Data: Begin
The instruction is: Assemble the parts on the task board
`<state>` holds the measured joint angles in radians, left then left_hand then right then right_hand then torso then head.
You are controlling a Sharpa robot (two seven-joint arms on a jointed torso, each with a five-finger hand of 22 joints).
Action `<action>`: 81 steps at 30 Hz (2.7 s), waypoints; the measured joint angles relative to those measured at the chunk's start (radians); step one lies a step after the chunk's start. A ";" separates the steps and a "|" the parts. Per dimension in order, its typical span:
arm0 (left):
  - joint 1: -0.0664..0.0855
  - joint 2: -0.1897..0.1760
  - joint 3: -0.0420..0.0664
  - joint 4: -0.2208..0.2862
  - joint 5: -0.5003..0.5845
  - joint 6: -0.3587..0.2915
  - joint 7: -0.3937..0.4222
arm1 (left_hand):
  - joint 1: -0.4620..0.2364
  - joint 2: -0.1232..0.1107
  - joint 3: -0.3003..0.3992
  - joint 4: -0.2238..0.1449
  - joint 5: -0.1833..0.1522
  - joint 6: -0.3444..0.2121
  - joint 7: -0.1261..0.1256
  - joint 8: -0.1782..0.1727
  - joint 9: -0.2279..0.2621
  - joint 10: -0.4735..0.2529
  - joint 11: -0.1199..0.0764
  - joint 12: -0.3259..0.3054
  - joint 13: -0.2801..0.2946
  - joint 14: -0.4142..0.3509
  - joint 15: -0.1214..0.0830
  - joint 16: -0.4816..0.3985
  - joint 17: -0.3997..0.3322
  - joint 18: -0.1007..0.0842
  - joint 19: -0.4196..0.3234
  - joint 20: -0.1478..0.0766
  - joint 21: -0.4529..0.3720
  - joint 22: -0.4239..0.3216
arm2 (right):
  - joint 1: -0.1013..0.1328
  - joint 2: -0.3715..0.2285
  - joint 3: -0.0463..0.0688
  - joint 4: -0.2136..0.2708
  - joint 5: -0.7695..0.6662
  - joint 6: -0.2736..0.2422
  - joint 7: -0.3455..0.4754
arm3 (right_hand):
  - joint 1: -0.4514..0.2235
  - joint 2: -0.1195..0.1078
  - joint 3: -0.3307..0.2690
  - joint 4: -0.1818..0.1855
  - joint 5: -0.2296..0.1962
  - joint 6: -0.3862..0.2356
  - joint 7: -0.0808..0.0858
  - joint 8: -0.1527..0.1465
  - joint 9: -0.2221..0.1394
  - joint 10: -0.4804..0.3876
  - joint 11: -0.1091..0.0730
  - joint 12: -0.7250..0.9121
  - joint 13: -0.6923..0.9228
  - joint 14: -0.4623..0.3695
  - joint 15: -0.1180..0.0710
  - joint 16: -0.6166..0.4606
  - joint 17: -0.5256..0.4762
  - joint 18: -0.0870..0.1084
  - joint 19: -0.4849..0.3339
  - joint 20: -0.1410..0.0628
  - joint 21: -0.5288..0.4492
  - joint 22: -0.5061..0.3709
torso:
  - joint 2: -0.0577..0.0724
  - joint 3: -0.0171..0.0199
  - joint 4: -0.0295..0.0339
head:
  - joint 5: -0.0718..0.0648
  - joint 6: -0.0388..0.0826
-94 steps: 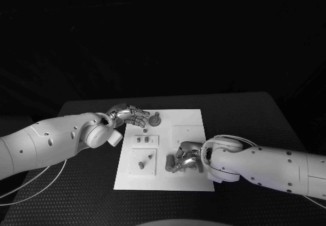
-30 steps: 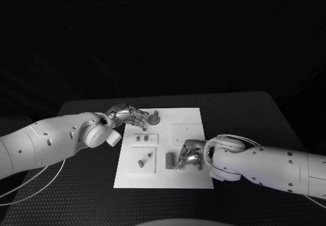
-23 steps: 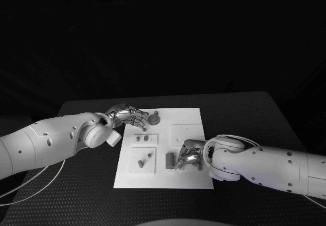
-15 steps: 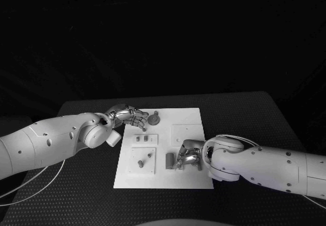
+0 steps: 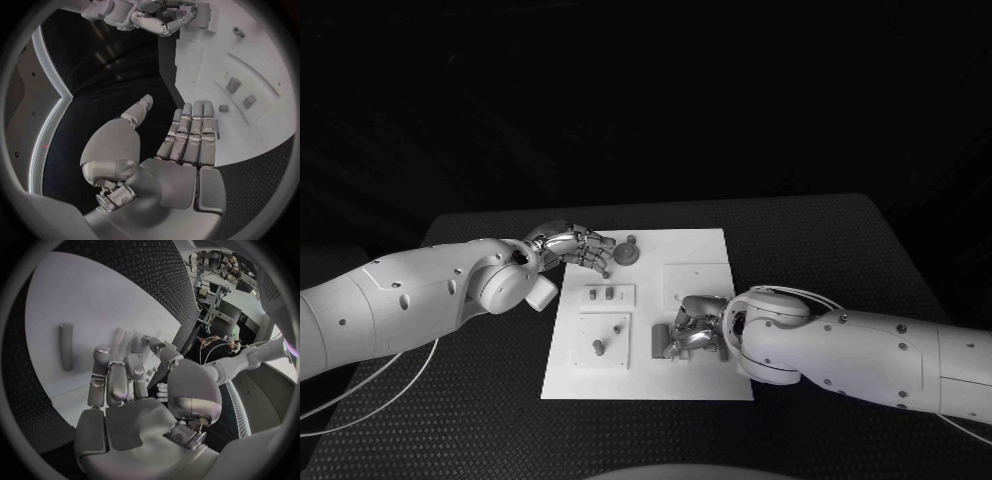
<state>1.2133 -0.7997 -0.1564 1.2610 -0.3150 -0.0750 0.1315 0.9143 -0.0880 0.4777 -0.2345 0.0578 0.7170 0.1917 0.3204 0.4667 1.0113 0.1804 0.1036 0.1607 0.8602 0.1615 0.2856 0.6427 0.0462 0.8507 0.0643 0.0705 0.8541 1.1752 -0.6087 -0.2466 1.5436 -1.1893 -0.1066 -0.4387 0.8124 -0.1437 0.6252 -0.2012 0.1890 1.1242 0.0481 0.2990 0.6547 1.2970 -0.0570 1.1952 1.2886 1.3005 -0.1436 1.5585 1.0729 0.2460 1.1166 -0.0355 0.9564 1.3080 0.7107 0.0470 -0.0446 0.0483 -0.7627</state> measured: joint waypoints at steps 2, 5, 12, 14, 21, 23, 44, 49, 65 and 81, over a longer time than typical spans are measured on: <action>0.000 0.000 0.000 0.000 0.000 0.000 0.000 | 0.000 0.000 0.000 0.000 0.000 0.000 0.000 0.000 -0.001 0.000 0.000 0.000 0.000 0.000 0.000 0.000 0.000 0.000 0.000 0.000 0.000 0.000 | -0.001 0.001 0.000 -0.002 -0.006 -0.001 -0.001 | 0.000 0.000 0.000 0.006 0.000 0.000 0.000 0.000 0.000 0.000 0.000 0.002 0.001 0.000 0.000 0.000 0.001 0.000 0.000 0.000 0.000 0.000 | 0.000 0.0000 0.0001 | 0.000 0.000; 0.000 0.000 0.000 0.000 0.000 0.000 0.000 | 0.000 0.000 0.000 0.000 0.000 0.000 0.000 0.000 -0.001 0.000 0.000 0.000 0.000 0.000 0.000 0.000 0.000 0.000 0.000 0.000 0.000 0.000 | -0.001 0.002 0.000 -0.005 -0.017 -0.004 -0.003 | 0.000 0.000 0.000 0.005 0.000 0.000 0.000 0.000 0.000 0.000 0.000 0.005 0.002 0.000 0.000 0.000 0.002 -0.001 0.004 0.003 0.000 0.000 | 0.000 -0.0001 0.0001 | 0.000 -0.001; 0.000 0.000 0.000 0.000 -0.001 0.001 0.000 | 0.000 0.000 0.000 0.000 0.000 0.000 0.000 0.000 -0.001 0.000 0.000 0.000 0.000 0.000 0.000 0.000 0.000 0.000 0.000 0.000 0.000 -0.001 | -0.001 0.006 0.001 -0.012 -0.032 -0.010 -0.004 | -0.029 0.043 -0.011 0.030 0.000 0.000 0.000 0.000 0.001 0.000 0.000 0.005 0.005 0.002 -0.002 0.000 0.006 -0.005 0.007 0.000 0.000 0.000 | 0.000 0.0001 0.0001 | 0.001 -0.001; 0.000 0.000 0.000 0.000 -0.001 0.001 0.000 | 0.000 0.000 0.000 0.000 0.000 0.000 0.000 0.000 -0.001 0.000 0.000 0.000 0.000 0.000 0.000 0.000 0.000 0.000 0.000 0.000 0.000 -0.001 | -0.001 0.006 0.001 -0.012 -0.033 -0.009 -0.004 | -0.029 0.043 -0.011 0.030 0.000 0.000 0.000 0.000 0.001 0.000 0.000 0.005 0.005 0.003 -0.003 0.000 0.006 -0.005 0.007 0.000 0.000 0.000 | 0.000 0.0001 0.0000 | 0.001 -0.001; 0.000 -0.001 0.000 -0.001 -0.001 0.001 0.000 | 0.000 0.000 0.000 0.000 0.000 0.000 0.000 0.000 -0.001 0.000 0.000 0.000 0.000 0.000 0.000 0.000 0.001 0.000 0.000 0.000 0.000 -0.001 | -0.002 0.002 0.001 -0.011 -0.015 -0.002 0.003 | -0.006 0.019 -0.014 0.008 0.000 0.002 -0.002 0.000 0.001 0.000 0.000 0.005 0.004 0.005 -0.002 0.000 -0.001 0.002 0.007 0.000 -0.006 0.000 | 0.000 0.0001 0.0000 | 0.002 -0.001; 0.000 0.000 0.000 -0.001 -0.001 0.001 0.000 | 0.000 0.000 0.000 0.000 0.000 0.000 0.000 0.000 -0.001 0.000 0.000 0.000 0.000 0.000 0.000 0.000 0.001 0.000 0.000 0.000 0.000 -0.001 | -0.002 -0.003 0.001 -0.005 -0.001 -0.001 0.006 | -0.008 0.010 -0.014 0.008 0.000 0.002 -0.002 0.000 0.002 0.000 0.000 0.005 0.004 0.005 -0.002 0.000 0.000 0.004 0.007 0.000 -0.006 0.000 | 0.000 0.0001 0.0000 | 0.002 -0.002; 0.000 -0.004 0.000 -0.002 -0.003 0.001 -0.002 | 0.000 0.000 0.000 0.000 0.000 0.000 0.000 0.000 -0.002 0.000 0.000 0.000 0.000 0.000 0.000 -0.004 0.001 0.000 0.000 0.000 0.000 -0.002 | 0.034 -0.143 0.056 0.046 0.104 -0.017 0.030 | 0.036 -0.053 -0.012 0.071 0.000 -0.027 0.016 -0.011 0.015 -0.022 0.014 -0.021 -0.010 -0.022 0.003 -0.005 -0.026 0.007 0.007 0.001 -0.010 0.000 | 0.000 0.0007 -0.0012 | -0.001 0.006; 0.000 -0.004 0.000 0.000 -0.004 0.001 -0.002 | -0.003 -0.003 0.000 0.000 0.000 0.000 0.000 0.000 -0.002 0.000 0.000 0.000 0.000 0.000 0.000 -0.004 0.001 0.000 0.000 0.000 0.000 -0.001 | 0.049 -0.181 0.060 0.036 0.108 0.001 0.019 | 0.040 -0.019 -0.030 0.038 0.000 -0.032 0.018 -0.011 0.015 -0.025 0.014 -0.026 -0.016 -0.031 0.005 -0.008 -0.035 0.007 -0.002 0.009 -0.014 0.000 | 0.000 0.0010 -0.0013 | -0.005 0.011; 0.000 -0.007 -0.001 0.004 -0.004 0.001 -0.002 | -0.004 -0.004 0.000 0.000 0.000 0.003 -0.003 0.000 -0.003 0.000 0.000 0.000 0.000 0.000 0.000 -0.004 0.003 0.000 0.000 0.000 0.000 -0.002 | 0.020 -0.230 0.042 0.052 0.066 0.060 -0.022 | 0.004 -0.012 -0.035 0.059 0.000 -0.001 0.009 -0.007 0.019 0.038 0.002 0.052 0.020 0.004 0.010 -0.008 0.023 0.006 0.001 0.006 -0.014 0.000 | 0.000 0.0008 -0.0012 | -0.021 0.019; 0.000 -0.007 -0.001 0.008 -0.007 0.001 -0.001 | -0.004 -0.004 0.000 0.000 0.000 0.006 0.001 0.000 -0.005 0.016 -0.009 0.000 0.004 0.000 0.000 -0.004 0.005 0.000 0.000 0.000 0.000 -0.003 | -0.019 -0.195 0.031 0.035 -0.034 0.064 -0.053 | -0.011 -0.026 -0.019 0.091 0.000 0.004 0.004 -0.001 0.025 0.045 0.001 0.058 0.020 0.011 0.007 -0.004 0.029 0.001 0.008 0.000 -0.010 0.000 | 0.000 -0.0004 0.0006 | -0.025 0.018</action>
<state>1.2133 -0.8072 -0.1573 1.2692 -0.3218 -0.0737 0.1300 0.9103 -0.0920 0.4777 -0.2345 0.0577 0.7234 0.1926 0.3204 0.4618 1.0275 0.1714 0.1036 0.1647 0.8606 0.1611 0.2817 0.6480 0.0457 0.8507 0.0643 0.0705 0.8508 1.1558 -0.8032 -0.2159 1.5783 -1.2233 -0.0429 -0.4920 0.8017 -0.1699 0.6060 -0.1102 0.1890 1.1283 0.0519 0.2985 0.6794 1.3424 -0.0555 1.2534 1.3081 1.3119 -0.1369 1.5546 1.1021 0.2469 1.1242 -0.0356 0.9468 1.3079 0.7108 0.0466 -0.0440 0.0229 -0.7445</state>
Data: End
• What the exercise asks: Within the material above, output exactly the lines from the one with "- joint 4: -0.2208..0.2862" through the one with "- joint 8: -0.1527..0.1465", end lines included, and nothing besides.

• Result:
  - joint 4: -0.2208..0.2862
  - joint 5: -0.5003..0.5845
  - joint 6: -0.3587..0.2915
  - joint 7: -0.3937..0.4222
arm1 (left_hand):
  - joint 1: -0.4620..0.2364
  - joint 2: -0.1232..0.1107
  - joint 3: -0.3003..0.3992
  - joint 4: -0.2238..0.1449
  - joint 5: -0.1833..0.1522
  - joint 6: -0.3444..0.2121
  - joint 7: -0.1261..0.1256
  - joint 8: -0.1782..0.1727
  - joint 9: -0.2279..0.2621
  - joint 10: -0.4735..0.2529
  - joint 11: -0.1199..0.0764
  - joint 12: -0.3259..0.3054
  - joint 13: -0.2801..0.2946
  - joint 14: -0.4142..0.3509
  - joint 15: -0.1214..0.0830
  - joint 16: -0.4816..0.3985
  - joint 17: -0.3997..0.3322
  - joint 18: -0.1007..0.0842
  - joint 19: -0.4196..0.3234
  - joint 20: -0.1478..0.0766
  - joint 21: -0.4529..0.3720
  - joint 22: -0.4239..0.3216
arm2 (right):
  - joint 1: -0.1013..0.1328
  - joint 2: -0.3715..0.2285
  - joint 3: -0.0463..0.0688
  - joint 4: -0.2136..0.2708
  - joint 5: -0.7695..0.6662
  - joint 6: -0.2736..0.2422
  - joint 7: -0.3455..0.4754
arm3 (right_hand):
  - joint 1: -0.4514..0.2235
  - joint 2: -0.1195..0.1078
  - joint 3: -0.3307..0.2690
  - joint 4: -0.1818..0.1855
  - joint 5: -0.2296..0.1962
  - joint 6: -0.3862..0.2356
  - joint 7: -0.0808..0.0858
  - joint 8: -0.1527..0.1465

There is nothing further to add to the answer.